Exercise directions => Everything from the line holding "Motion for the" through the last line below is needed; please reproduce those lines exactly, adding nothing.

Provided data =>
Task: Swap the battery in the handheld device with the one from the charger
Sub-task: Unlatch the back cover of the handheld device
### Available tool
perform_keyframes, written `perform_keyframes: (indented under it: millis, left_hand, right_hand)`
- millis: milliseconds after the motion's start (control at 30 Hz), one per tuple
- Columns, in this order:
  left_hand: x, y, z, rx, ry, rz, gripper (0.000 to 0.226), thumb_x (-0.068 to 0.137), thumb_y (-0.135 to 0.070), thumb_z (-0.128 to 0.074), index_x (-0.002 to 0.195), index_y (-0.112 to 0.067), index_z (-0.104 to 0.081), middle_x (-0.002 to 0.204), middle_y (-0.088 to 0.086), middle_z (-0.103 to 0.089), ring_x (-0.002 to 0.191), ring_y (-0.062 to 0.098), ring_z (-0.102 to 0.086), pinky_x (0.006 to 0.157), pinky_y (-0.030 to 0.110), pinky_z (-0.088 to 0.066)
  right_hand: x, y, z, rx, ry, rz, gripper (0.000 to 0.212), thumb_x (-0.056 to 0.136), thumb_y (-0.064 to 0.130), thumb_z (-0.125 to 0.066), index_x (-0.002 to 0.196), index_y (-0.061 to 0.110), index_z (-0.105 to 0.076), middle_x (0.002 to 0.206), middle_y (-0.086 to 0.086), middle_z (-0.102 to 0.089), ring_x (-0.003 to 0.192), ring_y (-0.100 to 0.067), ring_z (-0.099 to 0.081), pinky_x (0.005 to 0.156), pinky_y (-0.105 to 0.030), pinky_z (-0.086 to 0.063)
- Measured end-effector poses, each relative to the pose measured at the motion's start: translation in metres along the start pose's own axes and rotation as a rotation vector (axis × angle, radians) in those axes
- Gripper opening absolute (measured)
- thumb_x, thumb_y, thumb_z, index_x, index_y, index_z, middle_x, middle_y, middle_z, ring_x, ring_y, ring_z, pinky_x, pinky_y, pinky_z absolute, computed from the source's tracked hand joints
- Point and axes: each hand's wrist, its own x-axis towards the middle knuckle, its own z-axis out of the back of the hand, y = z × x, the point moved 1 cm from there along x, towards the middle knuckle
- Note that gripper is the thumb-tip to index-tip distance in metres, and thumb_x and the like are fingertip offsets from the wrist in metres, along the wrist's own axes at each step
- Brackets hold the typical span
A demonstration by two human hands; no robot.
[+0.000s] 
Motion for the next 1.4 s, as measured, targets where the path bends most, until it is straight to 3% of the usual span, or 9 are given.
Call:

Task solution =>
Motion for the next 1.4 s, as measured, targets where the path bends most, until it is straight to 3% of the usual span, or 9 are given.
Call:

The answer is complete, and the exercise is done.